The NYPD recently made waves with an open data release, sharing fairly detailed crime data about the “seven major felonies” for the first 3 quarters of 2015. The dataset has a row for every incident, including location (as lat/lon), date/time, etc. However, as with many crime datasets, the point locations have been adjusted to mid-block or nearest intersection so that you can’t determine exactly where the reported crime occurred. As you might expect, there are many locations in NYC where multiple crimes occurred on the same block/intersection, so we end up with many rows that have the exact same point coordinates. This is a mapper’s conundrum, as point markers will simply overlap each other, only allowing you to see the one point when there are many beneath it.
Some Workarounds to the ‘Overlapping Points Problem’
We’ll use a simple dummy dataset that has 10 points in one location, and 5 points in another location. When rendered by CartoDB, we see 2 points when there are actually 15:
A heatmap overlay “heats up” an area on the map based on the number of points, or based on some aggregation of a numeric attribute. This obscures the point markers themselves, but at least the data are all visually accounted for.
Clustering replaces many markers with a single marker, either with a label or other visual representation of the represented points. When you zoom in closer, the algorithm determines whether there is still overlap. If there is none, it breaks up the cluster. Of course, if the points have the exact same coordinates, the cluster will never split up. Go ahead zoom all the way in… the clusters will remain:
Spidering, or spiderifying is a visualization technique where overlapping points can be offset around their mapped location, and visually linked to it with a line drawn on the map. This is sort of an “exploded view”, when there are multiple markers in the same area, allowing the user to interact with each one, but indicating that the marker has been shifted away from the location it represents.
This functionality is built into the leaflet.MarkerCluster plugin, which makes pretty animated clusters. Here’s an example using the same dummy data (click each cluster to see the spiderify animations):
Crime Wafers, Mentos, Chip Stacks - A SQL Hack in CartoDB
While tinkering with the NYC Felonies data shortly after its release, I was struggling with the overlapping points problem, and tried to implement a CartoDB-based approach to spidering based on this example by our very own Andrew Hill.
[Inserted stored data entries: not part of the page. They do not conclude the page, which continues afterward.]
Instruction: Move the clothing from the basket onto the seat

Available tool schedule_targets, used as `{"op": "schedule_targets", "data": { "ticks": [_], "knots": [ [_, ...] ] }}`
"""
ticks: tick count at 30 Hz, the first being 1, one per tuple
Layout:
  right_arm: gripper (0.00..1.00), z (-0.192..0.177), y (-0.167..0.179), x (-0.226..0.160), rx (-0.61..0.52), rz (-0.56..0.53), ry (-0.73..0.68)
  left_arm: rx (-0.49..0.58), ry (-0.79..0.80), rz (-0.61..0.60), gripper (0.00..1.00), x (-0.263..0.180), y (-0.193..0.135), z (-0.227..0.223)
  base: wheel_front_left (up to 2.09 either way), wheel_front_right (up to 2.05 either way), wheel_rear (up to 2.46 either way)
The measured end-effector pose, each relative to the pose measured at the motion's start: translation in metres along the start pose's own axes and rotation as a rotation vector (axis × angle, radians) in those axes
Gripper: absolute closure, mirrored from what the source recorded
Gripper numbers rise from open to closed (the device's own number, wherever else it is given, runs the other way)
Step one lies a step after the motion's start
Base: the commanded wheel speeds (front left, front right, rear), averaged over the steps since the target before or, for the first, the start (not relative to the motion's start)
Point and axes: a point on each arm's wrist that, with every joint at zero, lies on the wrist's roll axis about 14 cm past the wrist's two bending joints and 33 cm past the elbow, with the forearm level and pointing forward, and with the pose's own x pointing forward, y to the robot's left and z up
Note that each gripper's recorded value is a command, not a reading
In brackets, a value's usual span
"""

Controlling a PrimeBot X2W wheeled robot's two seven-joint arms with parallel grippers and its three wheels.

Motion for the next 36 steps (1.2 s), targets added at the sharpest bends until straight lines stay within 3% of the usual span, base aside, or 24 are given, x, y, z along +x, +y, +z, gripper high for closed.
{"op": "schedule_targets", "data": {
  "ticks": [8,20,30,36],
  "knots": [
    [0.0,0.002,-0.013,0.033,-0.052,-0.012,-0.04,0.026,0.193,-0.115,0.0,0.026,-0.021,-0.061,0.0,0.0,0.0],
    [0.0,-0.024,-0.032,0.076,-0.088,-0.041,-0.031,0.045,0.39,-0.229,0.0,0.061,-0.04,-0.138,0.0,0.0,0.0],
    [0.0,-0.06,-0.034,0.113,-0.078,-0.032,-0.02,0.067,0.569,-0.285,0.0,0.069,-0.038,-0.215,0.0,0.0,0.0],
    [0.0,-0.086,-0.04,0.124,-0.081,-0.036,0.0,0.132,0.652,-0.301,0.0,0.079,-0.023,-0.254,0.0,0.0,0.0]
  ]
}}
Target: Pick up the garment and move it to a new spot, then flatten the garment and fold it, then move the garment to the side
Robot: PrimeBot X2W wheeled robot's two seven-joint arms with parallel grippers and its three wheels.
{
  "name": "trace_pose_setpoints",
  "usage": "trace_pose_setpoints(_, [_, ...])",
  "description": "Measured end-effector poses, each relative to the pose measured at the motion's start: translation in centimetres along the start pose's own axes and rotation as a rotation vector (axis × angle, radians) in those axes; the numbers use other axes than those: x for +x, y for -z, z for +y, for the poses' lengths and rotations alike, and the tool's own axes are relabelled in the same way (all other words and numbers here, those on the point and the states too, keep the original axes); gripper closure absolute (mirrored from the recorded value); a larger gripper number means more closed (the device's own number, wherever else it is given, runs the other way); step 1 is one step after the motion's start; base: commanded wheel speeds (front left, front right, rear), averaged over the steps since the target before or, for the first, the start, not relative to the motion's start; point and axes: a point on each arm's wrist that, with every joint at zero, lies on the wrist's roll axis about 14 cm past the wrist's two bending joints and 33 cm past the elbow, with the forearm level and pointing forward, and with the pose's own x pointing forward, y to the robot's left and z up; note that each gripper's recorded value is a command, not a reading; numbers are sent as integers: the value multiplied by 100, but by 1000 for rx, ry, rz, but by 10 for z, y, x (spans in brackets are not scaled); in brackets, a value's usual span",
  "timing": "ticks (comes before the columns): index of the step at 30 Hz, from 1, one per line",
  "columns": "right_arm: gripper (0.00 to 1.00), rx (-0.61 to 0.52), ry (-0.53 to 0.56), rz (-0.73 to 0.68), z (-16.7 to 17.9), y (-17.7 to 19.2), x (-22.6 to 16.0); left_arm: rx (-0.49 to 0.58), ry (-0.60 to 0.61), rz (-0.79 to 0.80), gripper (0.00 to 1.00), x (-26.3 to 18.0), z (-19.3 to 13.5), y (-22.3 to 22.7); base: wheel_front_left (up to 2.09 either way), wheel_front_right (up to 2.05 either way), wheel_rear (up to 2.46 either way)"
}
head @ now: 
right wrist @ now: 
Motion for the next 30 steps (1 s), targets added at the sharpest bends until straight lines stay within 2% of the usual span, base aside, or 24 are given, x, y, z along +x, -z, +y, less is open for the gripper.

Because of the density of the felonies data, the results of trying this technique were a huge mess. Even after reigning in the spirals, the clusters were still too close together and the map was unusable.
I eventually figured out a way to modify the example so that instead of spreading out the points in a spiral pattern, I could simply offset each point along the y axis. The result was a felony map that shows “stacks” of markers at each location, allowing both visual styling and interactivity with every point in the dataset. Take a look:
So what’s the secret sauce? The example below shows the same dummy data from before rendered using this method. I’ll walk through through each step of the complex SQL query, explaining what each part does.
This step groups the points by their geometry, so points with identical locations will be grouped. It stashes the cartodb_ids for each group into an array using array_agg(). The groups are then sorted by their y coordinate (ST_Y is used to generate a new column with the y value), so that groups that are further south appear first. This will ensure that the more southern “stacks” are rendered in the foreground.
Now we’ve got one row per location, each with an array of unique ids from the source data associated with that location.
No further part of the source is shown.